- Directed by: Shelley Niro
- Written by: Shelley Niro Kenneth T. Williams
- Based on: Café Daughter by Kenneth T. Williams
- Produced by: Floyd Kane Amos Adetuyi
- Starring: Violah Beauvais Star Slade Sera-Lys McArthur Billy Merasty
- Music by: ElizaBeth Hill
- Production companies: Freddie Films Circle Blue Entertainment
- Release date: June 17, 2023;
- Running time: 97 minutes
- Country: Canada
- Language: English

= Café Daughter =

2023 Canadian drama film

Café Daughter is a 2023 Canadian drama film, directed by Shelley Niro. Adapted from Kenneth T. Williams's stage play of the same name, which was itself a fictionalized account of the life of Canadian physician and senator Lillian Dyck, the film stars Violah Beauvais as Yvette Wong, a young girl of mixed Cree and Chinese Canadian ancestry growing up in Saskatchewan in the 1960s, who faces challenges after the death of her mother but remains focused on her goal of attending medical school to become a doctor.

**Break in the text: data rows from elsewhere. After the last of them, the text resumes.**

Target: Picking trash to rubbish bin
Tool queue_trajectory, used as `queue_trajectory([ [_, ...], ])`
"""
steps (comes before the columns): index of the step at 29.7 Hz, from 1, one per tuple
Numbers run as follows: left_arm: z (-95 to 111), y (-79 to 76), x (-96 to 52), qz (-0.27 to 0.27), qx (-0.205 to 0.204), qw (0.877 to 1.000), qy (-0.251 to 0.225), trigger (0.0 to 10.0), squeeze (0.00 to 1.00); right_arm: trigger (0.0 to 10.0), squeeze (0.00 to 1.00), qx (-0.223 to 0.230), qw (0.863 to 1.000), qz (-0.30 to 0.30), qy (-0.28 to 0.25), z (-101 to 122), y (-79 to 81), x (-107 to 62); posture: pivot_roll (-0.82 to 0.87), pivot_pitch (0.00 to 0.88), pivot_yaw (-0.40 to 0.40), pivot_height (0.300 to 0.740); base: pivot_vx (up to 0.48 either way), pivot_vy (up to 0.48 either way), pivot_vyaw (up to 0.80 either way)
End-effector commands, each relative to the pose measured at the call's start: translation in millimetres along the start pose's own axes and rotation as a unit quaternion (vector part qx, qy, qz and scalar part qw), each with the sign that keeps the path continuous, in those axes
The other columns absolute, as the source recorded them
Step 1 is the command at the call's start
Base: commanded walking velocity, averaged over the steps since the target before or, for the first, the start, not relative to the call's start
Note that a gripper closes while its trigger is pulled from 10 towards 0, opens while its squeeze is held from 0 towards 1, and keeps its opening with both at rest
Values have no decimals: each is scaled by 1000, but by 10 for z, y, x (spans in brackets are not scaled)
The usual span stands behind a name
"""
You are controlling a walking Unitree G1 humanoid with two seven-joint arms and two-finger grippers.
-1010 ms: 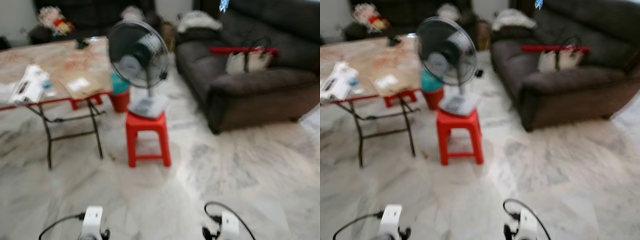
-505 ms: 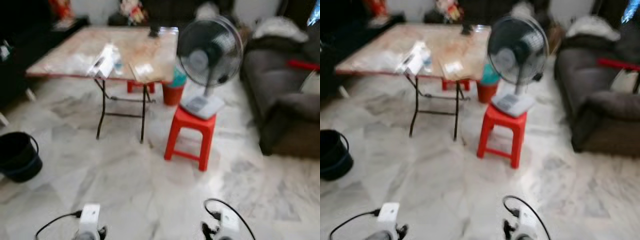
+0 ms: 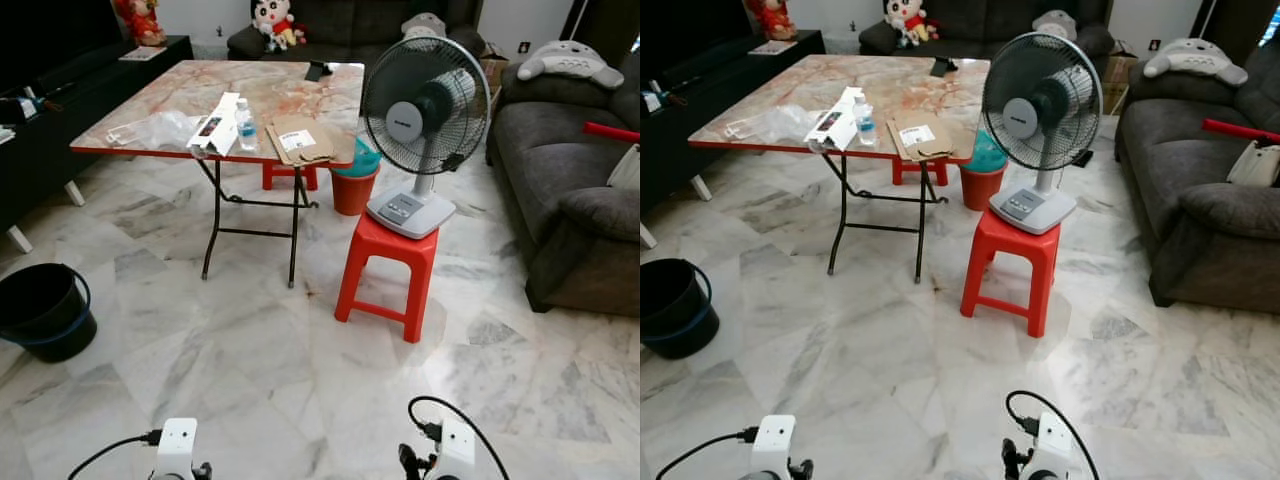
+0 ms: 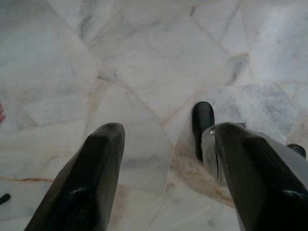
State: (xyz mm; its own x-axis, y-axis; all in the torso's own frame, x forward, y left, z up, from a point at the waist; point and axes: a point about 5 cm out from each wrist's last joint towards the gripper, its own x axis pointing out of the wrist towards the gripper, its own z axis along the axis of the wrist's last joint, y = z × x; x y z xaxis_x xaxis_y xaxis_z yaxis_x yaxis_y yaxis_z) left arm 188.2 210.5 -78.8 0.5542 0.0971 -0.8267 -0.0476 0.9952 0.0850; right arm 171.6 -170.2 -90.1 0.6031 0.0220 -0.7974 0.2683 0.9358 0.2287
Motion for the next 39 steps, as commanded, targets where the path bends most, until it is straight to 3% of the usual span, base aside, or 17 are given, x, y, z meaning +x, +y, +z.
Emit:
queue_trajectory([
  [1, -1, 58, -3, 9, 5, 1000, 5, 10000, 0, 10000, 0, 6, 1000, 12, -9, 40, 88, 20, -13, 0, 27, 740, 0, 469, 0],
  [21, -23, 64, -6, 12, 3, 1000, 9, 10000, 0, 10000, 0, 3, 1000, 13, -8, 37, 91, 19, -8, 0, 22, 740, 0, 402, 0],
  [34, 76, 75, 2, 20, 8, 1000, -14, 10000, 0, 10000, 0, 3, 1000, 18, -12, 54, 110, 24, -9, 0, 22, 740, 0, 0, 0],
  [39, 83, 107, 1, 34, 9, 999, -14, 10000, 0, 10000, 0, -16, 1000, 22, -8, 49, 125, 25, -9, 0, 23, 740, 301, 0, 86],
])
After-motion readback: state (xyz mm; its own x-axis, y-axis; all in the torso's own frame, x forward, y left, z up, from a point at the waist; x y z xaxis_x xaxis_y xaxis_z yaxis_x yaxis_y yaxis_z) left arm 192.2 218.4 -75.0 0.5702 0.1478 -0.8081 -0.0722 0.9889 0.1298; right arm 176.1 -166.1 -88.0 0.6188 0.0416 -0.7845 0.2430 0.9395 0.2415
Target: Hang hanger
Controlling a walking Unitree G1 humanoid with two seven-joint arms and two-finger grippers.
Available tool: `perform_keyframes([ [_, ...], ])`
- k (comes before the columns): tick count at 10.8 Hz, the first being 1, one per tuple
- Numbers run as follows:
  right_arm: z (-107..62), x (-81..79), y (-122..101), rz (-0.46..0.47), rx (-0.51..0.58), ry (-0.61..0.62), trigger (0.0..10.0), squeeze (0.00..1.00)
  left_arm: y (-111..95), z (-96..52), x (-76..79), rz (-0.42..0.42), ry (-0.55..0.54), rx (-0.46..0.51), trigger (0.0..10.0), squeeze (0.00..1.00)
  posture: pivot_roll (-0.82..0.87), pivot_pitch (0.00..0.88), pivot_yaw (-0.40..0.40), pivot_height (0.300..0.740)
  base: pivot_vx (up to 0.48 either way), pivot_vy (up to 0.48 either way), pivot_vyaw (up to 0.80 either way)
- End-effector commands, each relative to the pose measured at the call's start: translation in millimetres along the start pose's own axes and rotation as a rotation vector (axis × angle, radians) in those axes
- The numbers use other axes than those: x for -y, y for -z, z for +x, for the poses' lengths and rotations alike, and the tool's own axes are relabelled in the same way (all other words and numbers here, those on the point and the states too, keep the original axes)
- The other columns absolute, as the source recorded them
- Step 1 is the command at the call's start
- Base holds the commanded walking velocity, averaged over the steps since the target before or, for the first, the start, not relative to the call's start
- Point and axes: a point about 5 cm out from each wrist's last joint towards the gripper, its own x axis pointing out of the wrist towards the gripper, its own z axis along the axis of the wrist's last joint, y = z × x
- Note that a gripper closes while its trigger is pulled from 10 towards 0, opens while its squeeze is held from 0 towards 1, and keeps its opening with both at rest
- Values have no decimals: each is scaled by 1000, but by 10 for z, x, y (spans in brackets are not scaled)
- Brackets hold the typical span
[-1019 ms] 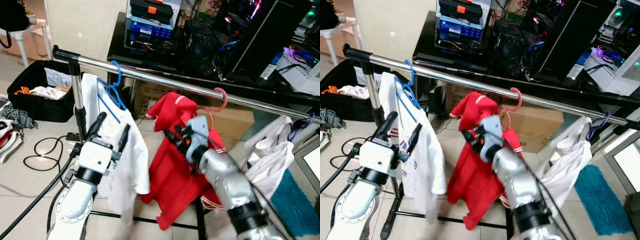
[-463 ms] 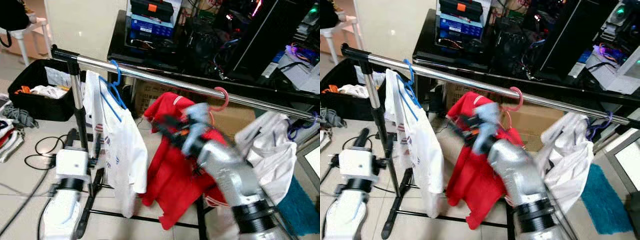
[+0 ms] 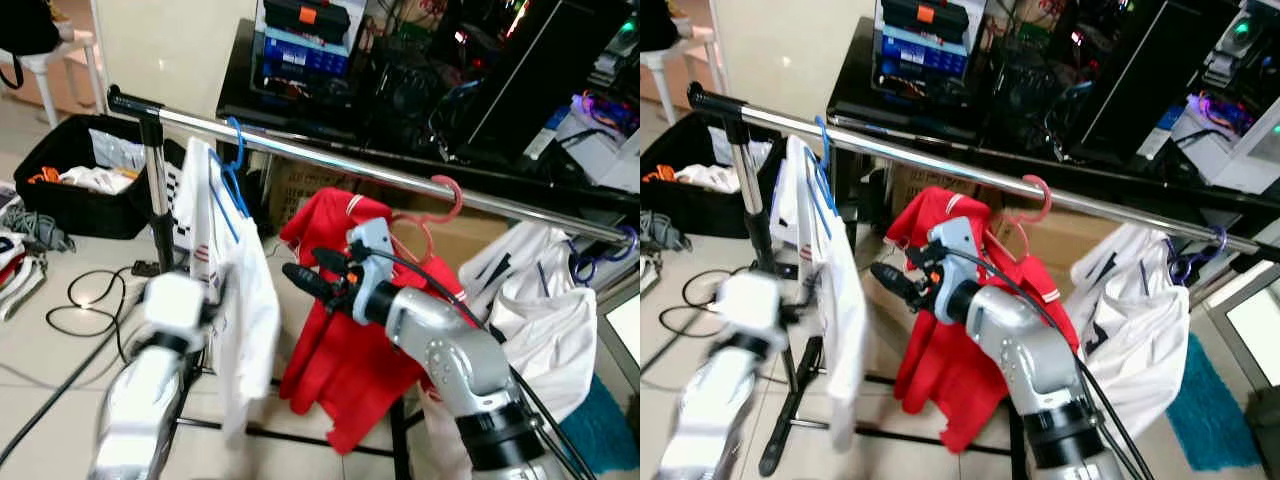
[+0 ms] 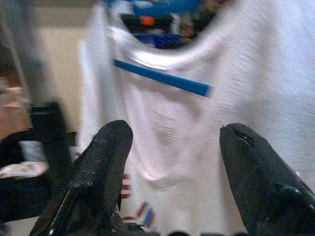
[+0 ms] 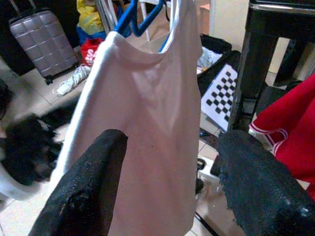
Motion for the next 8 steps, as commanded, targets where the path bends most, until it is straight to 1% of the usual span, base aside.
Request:
perform_keyframes([
  [1, -28, 49, -31, -18, -7, 38, 10000, 0, 62, 51, 153, -24, 101, -37, 10000, 0, 310, 88, -218, 740, 0, 0, 0],
  [2, -55, 78, -45, -19, -2, 59, 10000, 0, 73, 96, 263, -30, 198, -49, 10000, 0, 302, 90, -211, 740, 0, 0, 0],
  [3, -84, 114, -67, -16, 10, 80, 10000, 0, 65, 153, 329, -33, 247, -50, 10000, 0, 296, 92, -207, 740, 0, 0, 0],
  [5, -122, 130, -131, -10, 30, 101, 10000, 0, 35, 265, 373, -28, 281, -39, 10000, 0, 281, 88, -200, 740, 0, 0, 0],
  [7, -171, 180, -196, 0, 51, 136, 10000, 0, 39, 291, 382, -28, 298, -34, 10000, 0, 270, 86, -195, 740, 0, 0, 0],
  [8, -187, 183, -199, 19, 52, 139, 10000, 0, 49, 290, 382, -27, 298, -35, 10000, 0, 267, 85, -194, 740, 0, 0, 0],
])
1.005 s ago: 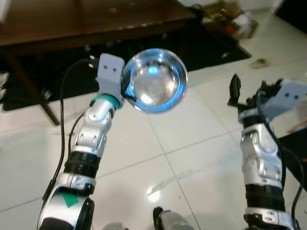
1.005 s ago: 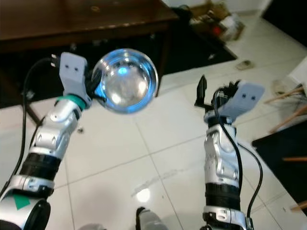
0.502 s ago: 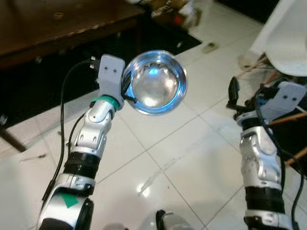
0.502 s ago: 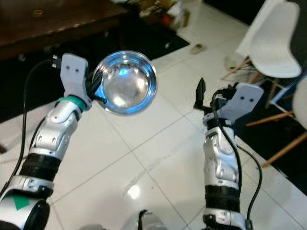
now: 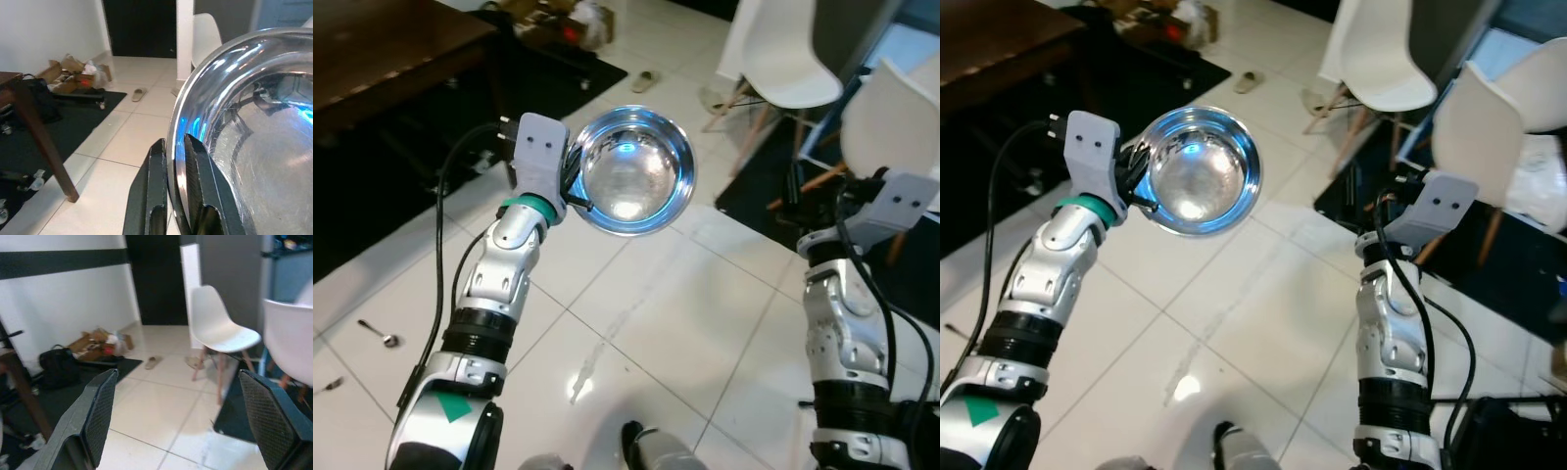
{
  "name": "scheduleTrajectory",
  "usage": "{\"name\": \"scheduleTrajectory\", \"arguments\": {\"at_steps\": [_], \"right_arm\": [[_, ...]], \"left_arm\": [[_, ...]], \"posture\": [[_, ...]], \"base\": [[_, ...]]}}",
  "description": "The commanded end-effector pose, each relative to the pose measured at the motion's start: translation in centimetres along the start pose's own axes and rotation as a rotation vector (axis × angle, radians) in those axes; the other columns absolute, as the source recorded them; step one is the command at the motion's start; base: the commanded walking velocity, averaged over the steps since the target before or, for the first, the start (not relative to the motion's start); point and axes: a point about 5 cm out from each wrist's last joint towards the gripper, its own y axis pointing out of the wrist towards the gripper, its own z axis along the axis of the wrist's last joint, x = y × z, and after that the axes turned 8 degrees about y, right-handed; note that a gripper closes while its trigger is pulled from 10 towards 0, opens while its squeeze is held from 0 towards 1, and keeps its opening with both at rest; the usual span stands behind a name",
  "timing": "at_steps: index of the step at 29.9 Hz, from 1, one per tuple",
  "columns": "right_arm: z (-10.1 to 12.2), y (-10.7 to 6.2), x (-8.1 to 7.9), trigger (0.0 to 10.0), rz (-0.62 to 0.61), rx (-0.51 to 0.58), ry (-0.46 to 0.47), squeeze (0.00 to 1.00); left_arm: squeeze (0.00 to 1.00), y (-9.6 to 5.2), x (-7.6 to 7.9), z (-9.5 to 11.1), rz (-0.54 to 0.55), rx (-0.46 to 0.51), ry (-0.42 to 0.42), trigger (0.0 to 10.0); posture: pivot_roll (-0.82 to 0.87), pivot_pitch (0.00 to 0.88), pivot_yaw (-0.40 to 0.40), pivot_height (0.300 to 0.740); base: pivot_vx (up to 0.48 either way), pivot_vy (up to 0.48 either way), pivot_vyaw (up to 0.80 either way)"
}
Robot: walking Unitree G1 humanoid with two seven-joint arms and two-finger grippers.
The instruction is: Setting the table
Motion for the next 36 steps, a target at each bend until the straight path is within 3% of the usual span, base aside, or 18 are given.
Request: {"name": "scheduleTrajectory", "arguments": {"at_steps": [1,36], "right_arm": [[-0.12,-0.27,0.58,10.0,-0.027,-0.008,0.002,0.0],[-0.01,-0.35,0.48,10.0,-0.03,0.002,0.002,0.0]], "left_arm": [[0.0,0.08,0.3,0.32,-0.009,0.025,-0.003,10.0],[0.0,0.26,0.56,0.72,-0.019,0.055,0.008,10.0]], "posture": [[0.08,0.007,0.043,0.74],[0.08,0.015,0.048,0.74]], "base": [[0.0,0.0,0.0],[0.456,0.0,0.0]]}}
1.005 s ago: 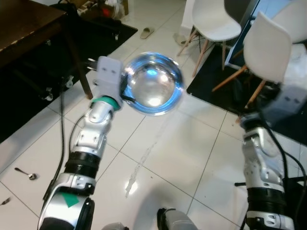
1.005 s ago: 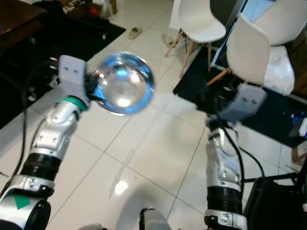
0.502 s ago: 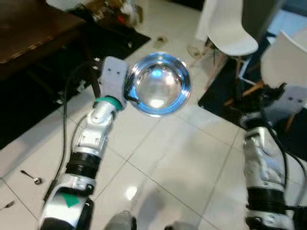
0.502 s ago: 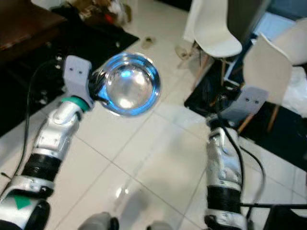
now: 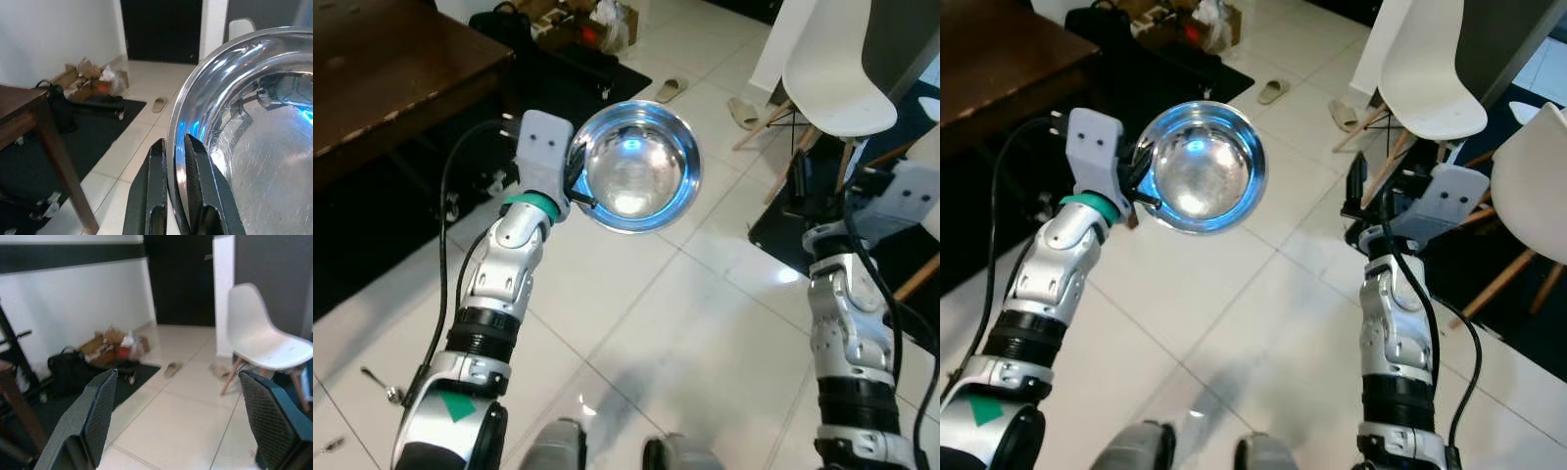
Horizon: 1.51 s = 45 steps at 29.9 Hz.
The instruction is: Setting the table
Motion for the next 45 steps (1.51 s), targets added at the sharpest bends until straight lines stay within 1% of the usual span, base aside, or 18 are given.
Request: {"name": "scheduleTrajectory", "arguments": {"at_steps": [1,45], "right_arm": [[-0.18,-0.26,0.57,10.0,-0.021,-0.011,-0.004,0.0],[0.24,0.0,0.35,10.0,-0.013,0.009,0.003,0.0]], "left_arm": [[0.0,0.11,0.33,0.38,-0.006,0.025,0.005,10.0],[0.0,0.33,0.44,0.56,-0.011,0.036,0.007,10.0]], "posture": [[0.08,0.015,0.049,0.74],[0.08,0.011,0.05,0.74]], "base": [[0.472,0.0,0.0],[0.472,0.0,0.0]]}}
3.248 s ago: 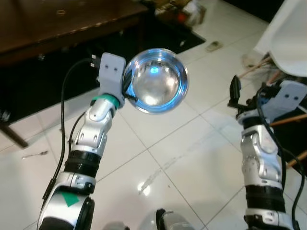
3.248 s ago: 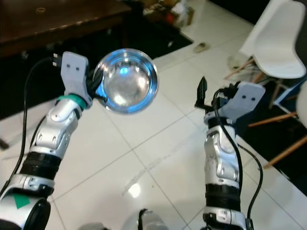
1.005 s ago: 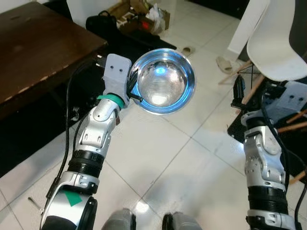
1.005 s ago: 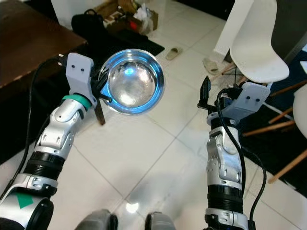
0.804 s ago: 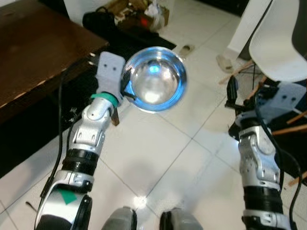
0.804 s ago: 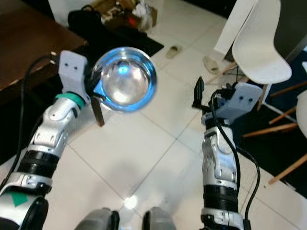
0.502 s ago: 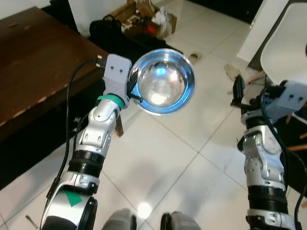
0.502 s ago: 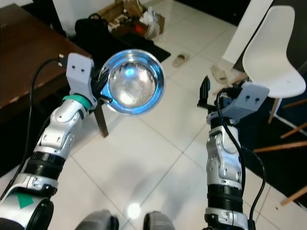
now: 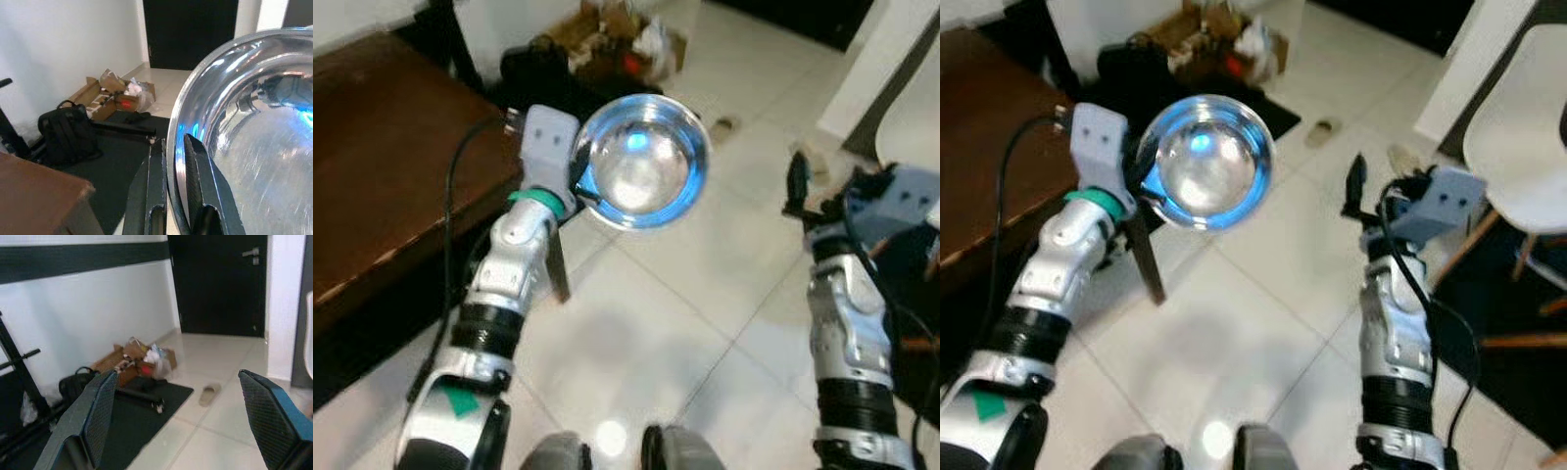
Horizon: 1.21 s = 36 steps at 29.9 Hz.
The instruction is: Setting the table
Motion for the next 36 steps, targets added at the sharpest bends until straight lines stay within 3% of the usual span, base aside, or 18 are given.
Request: {"name": "scheduleTrajectory", "arguments": {"at_steps": [1,9,15,36], "right_arm": [[-0.25,-0.17,-0.15,10.0,0.001,-0.005,0.015,0.0],[-0.05,-0.04,-0.47,10.0,0.018,0.006,0.032,0.0],[-0.01,0.04,-0.47,10.0,0.019,0.005,0.046,0.0],[0.34,0.12,-0.07,10.0,0.0,0.018,0.094,0.0]], "left_arm": [[0.0,-0.1,-0.59,-0.06,0.02,0.004,0.008,10.0],[0.0,-0.1,-0.56,0.03,0.018,0.009,0.007,10.0],[0.0,-0.09,-0.33,0.24,0.01,0.02,-0.009,10.0],[0.0,-0.12,-0.15,0.27,-0.002,0.019,-0.015,10.0]], "posture": [[0.08,0.009,0.049,0.74],[0.08,0.005,0.048,0.74],[0.08,0.001,0.048,0.74],[0.08,0.01,0.054,0.74]], "base": [[0.48,0.0,0.0],[0.447,0.0,0.0],[0.0,0.0,0.16],[0.0,0.0,0.8]]}}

The cast also includes Star Slade, Tom Lim, Sera-Lys McArthur, Evan Lau, Billy Merasty, Blair Lamora and Demaris Moon Walker.

The film was shot in Sudbury, Ontario, in 2022.

==Distribution==
The film premiered on June 17, 2023, at a retrospective of Niro's work staged at the National Museum of the American Indian's George Gustav Heye Center in New York City. It had its Canadian premiere in the Cinema Indigenized lineup at the 2023 Cinéfest Sudbury International Film Festival.

==Awards==
It won the Audience Choice Award at the 2023 imagineNATIVE Film and Media Arts Festival.